--- TASK OBJECTIVE ---
The result should be every line of the listing that contains "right".

--- RECORDED DATA ---
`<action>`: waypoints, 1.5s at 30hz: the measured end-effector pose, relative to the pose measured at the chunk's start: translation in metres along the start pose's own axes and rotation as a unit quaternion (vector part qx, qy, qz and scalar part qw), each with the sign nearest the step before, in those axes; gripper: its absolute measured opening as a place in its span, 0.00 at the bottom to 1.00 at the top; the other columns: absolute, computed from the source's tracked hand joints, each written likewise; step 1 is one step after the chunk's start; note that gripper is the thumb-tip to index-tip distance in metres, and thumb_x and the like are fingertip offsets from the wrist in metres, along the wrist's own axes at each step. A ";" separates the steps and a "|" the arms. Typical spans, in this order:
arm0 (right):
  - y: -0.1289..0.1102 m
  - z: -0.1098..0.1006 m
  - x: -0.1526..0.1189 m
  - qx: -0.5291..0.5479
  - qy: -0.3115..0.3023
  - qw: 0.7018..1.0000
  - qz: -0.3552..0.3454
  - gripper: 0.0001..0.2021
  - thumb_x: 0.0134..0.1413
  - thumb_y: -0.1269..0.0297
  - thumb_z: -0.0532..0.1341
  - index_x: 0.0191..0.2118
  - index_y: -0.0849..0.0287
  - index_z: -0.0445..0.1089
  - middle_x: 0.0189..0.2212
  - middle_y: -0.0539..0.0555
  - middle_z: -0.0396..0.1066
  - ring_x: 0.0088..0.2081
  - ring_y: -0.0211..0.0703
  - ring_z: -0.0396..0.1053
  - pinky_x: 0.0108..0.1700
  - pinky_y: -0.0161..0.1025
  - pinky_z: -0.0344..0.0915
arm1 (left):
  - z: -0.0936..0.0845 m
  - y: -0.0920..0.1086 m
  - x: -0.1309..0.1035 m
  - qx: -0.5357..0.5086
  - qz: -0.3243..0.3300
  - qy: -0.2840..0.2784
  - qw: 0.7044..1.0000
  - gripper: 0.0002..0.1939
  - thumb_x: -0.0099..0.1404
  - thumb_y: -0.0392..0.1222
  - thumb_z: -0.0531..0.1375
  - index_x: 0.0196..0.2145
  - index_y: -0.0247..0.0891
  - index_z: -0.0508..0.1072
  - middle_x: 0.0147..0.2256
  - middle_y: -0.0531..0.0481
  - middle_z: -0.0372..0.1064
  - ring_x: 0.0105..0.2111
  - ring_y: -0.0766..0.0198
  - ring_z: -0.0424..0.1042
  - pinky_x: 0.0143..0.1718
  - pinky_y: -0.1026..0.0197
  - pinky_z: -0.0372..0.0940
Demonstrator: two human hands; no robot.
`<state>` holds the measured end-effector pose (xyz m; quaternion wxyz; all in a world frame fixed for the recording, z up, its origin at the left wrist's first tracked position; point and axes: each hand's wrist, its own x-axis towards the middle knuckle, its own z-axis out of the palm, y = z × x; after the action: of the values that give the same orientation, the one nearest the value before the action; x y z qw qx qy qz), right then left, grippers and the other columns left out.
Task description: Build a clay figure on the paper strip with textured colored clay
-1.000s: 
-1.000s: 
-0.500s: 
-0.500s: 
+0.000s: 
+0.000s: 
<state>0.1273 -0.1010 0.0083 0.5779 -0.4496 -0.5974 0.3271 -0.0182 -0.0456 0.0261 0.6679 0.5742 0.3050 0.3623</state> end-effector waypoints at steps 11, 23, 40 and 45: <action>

--- SOLUTION BELOW ---
arm0 (right):
`<state>` holds the measured end-effector pose (xyz m; quaternion wxyz; all in a world frame fixed for the recording, z up, its origin at the left wrist's first tracked position; point and axes: each hand's wrist, its own x-axis towards the middle knuckle, its own z-axis out of the palm, y = z × x; after the action: of the values that give the same orientation, the one nearest the value before the action; x y z qw qx qy qz), right then left, grippers and the other columns left out.

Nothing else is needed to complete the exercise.